Not that long ago I wrote a blog called Bug in the Brain as a way to keep friends and family informed while going through a difficult situation, without having to tell the same story over and over again. Since then, a handful of my readers have encouraged me to keep writing and sharing. I've wanted to, but haven't found any one topic or niche to which I could commit myself to continue an entire blog. Recently I've decided, however, that I don't need a niche. It's my blog, I can write what I want. Besides, my life has been a little bit on the exciting side, so that can be a topic in itself.
As the title suggests, any readers of Something And Other could expect a hodge-podge from me. I'm a nurse, homeschooling mother of two, baker, want-to-be fitness enthusiast, novice painter, crafter, pinterest addict, (mostly) vegetarian, and wife to a training-to-be air traffic controller. All of these things will likely be reflected in this blog, as well as serving as a place to continue to keep friends and family up-to-date on the latest happenings in our lives.

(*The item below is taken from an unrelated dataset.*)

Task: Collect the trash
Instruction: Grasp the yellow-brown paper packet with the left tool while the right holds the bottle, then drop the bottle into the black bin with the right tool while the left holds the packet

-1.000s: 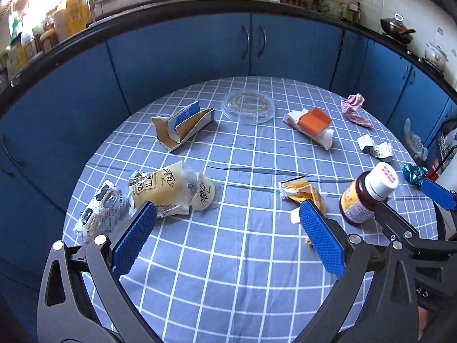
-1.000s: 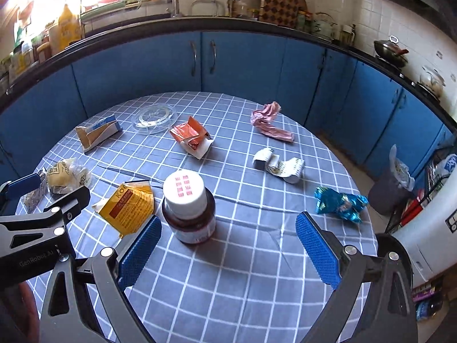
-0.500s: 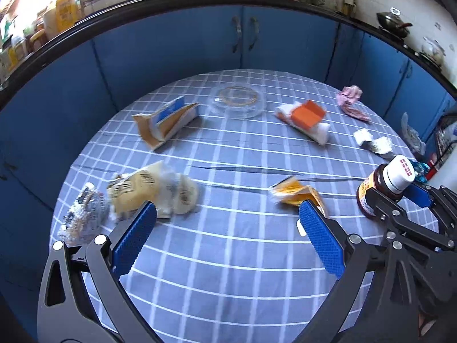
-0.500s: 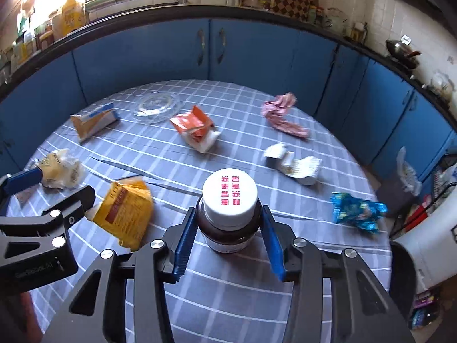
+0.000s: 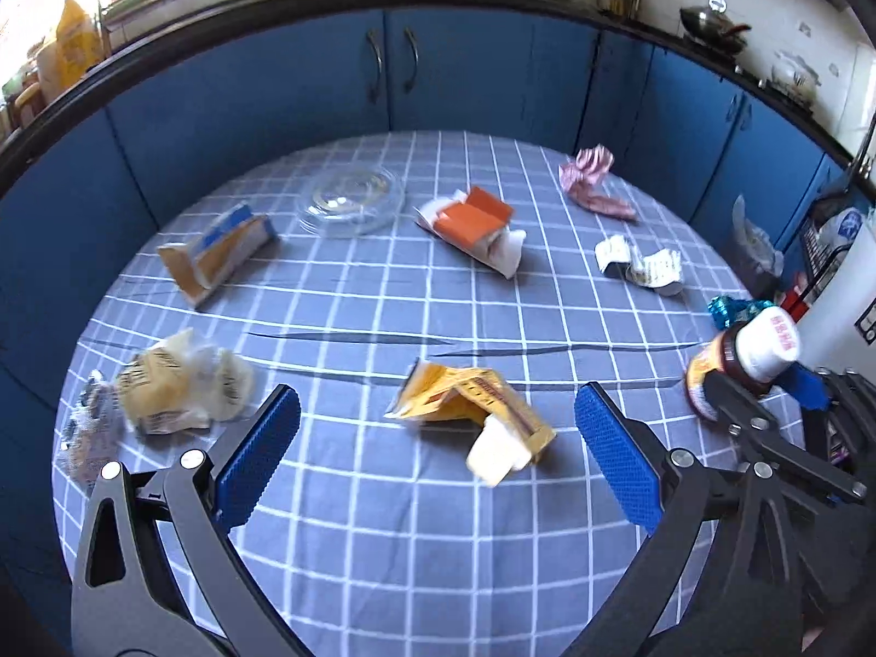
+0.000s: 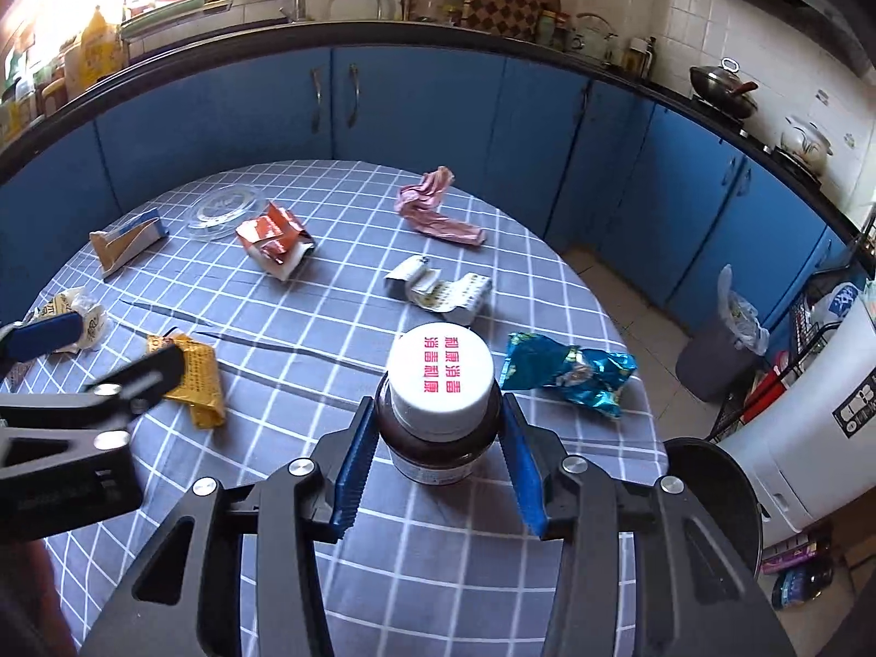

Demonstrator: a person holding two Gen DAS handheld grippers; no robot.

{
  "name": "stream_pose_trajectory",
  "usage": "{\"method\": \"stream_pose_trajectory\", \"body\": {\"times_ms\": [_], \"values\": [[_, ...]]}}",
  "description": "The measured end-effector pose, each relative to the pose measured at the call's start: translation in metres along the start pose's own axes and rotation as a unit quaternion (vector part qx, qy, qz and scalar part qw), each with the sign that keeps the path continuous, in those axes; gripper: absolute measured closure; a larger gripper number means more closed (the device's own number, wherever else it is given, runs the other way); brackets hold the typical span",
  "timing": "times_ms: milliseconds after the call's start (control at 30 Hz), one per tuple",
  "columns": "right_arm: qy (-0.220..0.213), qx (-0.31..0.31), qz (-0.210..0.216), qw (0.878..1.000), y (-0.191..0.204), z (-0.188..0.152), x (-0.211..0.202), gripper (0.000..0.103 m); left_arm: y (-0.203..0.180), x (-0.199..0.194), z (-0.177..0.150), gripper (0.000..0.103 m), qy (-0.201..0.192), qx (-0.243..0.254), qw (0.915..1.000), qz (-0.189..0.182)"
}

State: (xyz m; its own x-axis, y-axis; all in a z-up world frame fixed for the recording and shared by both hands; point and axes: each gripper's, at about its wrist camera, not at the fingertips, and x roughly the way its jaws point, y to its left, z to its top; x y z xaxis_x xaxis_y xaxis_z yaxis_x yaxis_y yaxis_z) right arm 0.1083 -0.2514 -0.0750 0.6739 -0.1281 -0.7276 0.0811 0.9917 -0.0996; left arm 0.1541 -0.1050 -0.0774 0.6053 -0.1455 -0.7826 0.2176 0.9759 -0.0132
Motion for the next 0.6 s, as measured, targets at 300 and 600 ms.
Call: {"method": "stream_pose_trajectory", "body": {"times_ms": [300, 600], "values": [[0.003, 0.013, 0.008, 1.000, -0.016, -0.004, 0.002, 0.059, -0.005, 0.033, -0.005, 0.026, 0.054, -0.010, 0.9985, 0.001], [-0.005, 0.024, 0.011, 1.000, -0.026, -0.007, -0.004, 0.059, -0.004, 0.028, -0.006, 0.059, 0.056, -0.014, 0.9983, 0.005]]}}
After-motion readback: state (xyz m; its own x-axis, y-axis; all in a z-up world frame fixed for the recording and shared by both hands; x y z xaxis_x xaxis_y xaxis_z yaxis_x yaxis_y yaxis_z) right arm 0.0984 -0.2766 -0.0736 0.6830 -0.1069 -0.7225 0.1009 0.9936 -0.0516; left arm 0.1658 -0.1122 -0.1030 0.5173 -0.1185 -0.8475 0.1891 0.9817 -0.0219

Hopefully, this will also my place to catalog thoughts and readings on my never-ending journey to develop mindfulness and happiness in daily life. It's been a busy decade for me and my family, with major life events happening pretty much every year.

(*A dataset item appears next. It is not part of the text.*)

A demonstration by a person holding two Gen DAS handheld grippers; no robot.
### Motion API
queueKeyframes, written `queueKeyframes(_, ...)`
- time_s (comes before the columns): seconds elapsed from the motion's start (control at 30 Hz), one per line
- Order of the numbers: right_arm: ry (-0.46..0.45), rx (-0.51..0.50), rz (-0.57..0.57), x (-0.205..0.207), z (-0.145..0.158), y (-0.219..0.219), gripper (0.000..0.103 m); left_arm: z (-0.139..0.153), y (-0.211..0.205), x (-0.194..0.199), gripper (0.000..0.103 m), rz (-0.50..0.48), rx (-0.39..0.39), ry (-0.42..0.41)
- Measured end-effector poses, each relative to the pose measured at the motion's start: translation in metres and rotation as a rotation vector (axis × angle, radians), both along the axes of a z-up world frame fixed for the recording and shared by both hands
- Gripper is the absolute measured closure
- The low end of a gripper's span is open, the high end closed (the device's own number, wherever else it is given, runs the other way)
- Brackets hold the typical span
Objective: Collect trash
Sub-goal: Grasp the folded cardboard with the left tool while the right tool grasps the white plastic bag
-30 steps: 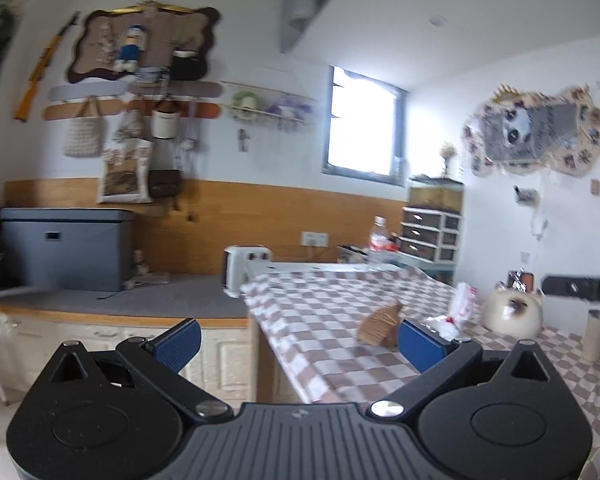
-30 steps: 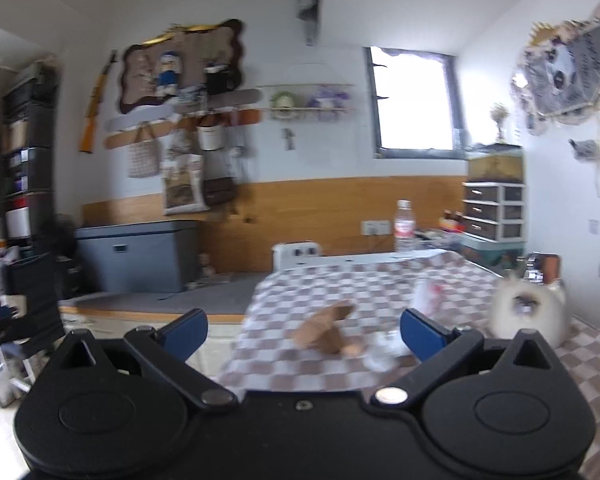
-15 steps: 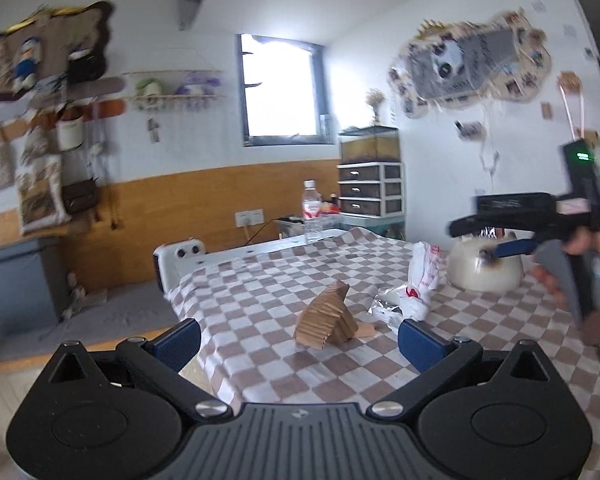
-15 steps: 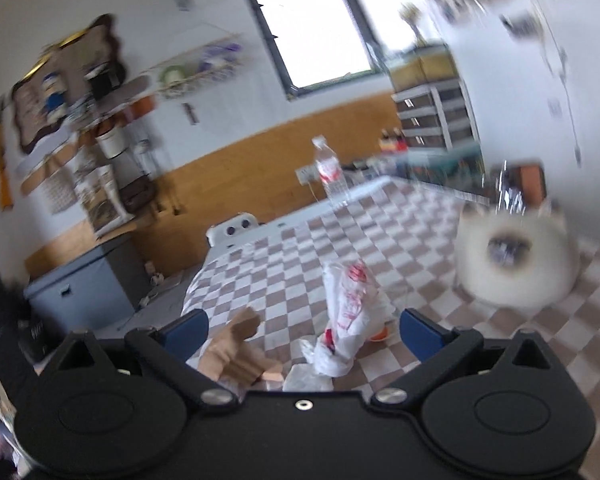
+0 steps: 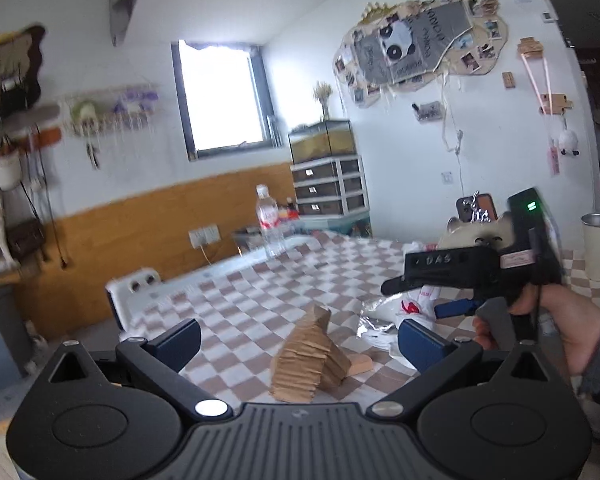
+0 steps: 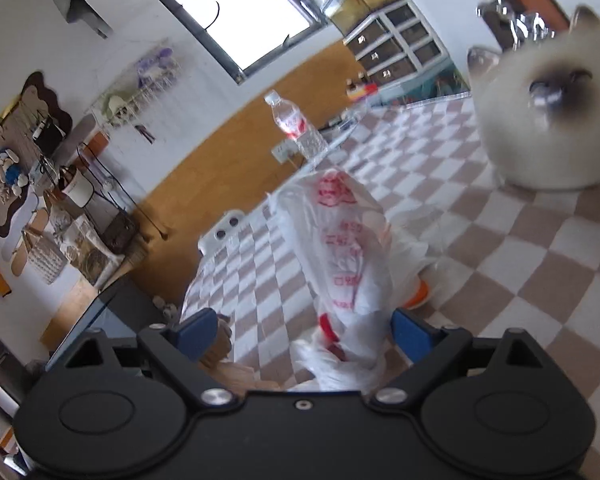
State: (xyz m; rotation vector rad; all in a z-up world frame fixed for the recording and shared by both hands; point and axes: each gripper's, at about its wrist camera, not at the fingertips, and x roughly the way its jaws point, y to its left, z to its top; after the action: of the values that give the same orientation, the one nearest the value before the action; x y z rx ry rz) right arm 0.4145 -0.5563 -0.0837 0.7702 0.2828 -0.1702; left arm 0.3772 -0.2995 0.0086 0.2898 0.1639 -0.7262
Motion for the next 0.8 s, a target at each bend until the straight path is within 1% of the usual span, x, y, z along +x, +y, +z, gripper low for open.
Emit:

My husband and I met at 17 years old, were married when I was 19, and had our first child when I was 20. At 21, I graduated nursing school, got a job on the night shift, and we bought our first house. At 22, we had our second child. Just under a year later, my husband's father passed away from glioblastoma multiforme. We found I had a brain tumor one week after that. So, shortly after my 24th birthday, I had brain surgery to remove the tumor, resulting in a deaf ear, a constant headache, and paralyzing one side of my face. I required months off work for multiple therapies. By age 25 I was suffering chronic migraines and started to feel overall really bad - chronically exhausted, weak, nauseated, headachey, faint - but still worked while my husband was in school for air traffic control. We both homeschooled the kids, and managed to arrange our schedules so as to never have them in school or daycare. Family helped a lot.
Continuing to feel worse, I went to the doctors, and after rounds of testing was given a probable diagnosis of dysautonomia. More specifically, postural orthostatic tachycardia (POTS). By age 26, while I continued to spiral downward with the 'dysautnomia', my husband finished school and we learned his future job would be in a different state. We didn't know get to know where it would be exactly, or when it would start. In preparation, we moved in with my parents, sold our house, and waited for word on the job. By the end of that year, miserable and depressed with constantly feeling ill, I began to start reading more about mindfulness, Buddhism, and using meditation for chronic pain. I stopped taking all the medications I had been put on for chronic migraine and dysautonomia, and as I 'detoxed' my symptoms began to improve. I believe my so-called condition was medication induced. For my 27th birthday, my husband and I went on a 6+ mile hike, which was an amazing thing. Currently, we are still living with my parents, I've just quit my job, my husband is away for job training. We (almost) know where we are moving, but that's a whole story in itself.
Despite the ups and downs of the past years, coworkers, family, and friends have commented on my spirit through it all. Many times, they were the ones that kept me laughing. I can't say it's always been easy, and many times it's been downright impossible, but I've tried to make light of the difficult times. So, while I don't claim to be an expert in anything, I hope that maybe I can write something here that inspires others to find the joy in something and others.